What you need to do: Search each line below for the word "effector" and list those that contain it.

Available data:

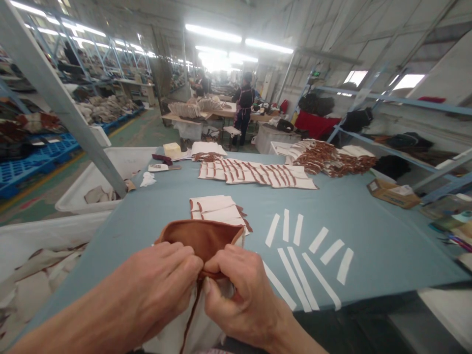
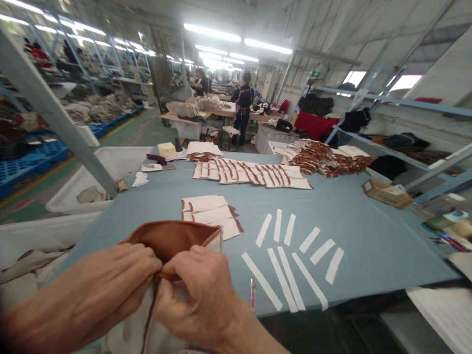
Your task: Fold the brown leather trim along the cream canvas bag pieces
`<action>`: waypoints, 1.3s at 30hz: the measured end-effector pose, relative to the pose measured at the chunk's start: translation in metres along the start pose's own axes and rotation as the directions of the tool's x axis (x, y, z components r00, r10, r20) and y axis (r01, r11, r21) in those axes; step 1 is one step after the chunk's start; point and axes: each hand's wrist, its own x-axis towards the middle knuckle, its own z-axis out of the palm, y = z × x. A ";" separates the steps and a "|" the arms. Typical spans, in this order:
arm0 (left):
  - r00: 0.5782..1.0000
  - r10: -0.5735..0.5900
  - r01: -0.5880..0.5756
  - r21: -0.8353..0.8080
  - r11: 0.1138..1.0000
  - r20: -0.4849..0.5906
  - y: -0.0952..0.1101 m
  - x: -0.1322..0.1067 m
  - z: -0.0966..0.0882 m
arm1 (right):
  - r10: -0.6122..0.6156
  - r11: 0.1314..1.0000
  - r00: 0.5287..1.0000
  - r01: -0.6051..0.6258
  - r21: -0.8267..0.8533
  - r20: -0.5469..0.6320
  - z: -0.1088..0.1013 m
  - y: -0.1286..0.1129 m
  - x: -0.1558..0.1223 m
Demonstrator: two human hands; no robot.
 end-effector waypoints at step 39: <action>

Solution to the problem:
`<action>`: waypoints, 1.3s at 30hz: the measured end-effector pose, relative to the pose measured at the chunk's start: translation in metres along the start pose's own axes and rotation as the directions of the tool's x axis (x, y, z components r00, r10, r20) and y axis (r01, r11, r21) in those axes; step 1 is one step after the chunk's start; point and axes: each hand's wrist, its own x-axis towards the middle knuckle, its own z-axis out of the palm, y = z × x. A ";" separates the steps and a "|" the arms. Typical spans, in this order:
 end-effector waypoints at step 39: <action>

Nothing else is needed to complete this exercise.